GINA PARKINSON finds the year is racing ahead as we approach the end of April

IT’S STRANGE how time seems slow at the beginning of the year, yet by the time we get to April the days are whizzing by and before we know it yet another month has passed by.

So it is that this is the last Saturday before we get to another month and things are getting busy in the garden.

Our gardens are looking very green with plants following their inevitable course as sap rises and days lengthen. Birds begin singing in the early hours, guarding territory and calling for a mate, and the occasional fat bumble bee and butterfly are encouraged from their hiding places by the warming sun.A small bed I renovated a couple of months ago has become a minifeature in our garden this monthIt surrounds an auricula theatre my dad made and now the potted inhabitants of the shelves have come into flower this shady spot is looking its best.

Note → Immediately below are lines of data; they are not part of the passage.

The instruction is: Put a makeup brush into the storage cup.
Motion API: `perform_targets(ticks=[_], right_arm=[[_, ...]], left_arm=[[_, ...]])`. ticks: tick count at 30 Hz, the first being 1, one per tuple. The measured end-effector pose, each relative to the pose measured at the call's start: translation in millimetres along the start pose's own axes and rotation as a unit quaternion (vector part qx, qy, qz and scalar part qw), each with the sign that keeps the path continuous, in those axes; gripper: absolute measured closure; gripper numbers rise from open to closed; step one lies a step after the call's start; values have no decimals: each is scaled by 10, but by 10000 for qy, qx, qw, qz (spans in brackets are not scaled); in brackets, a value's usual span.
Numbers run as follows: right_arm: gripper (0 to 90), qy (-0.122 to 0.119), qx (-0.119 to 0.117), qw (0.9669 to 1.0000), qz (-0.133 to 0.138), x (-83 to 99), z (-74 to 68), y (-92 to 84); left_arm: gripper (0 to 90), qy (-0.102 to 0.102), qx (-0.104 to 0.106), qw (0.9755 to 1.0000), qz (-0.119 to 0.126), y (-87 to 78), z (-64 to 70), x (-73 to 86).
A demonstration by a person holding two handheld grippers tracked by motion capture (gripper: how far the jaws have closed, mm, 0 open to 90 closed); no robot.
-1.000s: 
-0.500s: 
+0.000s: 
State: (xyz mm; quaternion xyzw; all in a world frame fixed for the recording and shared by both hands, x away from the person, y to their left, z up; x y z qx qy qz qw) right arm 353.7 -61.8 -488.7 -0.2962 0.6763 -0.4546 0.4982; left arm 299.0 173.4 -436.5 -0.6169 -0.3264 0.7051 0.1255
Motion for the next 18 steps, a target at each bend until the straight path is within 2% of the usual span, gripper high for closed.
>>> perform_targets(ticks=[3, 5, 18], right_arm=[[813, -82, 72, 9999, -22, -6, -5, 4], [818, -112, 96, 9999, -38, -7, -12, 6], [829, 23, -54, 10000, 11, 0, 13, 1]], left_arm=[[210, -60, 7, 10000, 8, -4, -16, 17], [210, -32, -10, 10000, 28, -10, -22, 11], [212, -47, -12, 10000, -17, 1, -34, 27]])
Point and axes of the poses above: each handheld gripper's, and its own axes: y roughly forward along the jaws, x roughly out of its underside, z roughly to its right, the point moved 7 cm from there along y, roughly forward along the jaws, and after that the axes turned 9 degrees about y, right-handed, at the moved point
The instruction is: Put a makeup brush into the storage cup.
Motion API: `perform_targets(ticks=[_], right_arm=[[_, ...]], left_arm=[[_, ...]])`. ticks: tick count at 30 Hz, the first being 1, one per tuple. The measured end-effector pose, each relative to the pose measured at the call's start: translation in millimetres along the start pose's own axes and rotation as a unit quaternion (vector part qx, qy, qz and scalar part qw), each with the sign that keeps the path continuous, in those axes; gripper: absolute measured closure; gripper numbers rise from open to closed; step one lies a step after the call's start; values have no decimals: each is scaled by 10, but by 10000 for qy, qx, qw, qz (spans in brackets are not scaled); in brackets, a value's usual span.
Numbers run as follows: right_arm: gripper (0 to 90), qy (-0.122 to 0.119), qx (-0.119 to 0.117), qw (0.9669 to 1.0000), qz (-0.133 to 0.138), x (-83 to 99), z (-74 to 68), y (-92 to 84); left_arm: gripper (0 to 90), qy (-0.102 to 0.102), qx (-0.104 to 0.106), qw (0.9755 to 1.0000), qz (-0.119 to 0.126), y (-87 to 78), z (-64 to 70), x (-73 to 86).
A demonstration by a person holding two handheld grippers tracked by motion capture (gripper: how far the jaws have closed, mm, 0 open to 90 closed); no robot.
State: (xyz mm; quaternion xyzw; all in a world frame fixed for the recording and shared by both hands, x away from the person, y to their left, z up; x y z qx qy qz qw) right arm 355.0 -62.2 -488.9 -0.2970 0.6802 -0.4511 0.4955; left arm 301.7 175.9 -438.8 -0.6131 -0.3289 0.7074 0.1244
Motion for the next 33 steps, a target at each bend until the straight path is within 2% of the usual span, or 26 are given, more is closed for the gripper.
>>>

Around the feet of the auriculas grow dark-flowered hellebores, primulas, pulmonarias and euphorbias, recently joined by red, yellow and orange tulips. These bulbs are unexpected, the damp shade doesn’t seem the best spot and I can’t remember putting them in.

However, they have presented us with a perfect transitory moment.

Their colours pick out a tiny red dot in the dark-leafed euphorbia the stems of which echo the deep colour of the nearby hellebore.

In the vegetable garden ALTHOUGH there is so much happening in the flower beds the veg garden looks quite bare. The potatoes are in but hidden underground so at first glance there seems little to see in our patch.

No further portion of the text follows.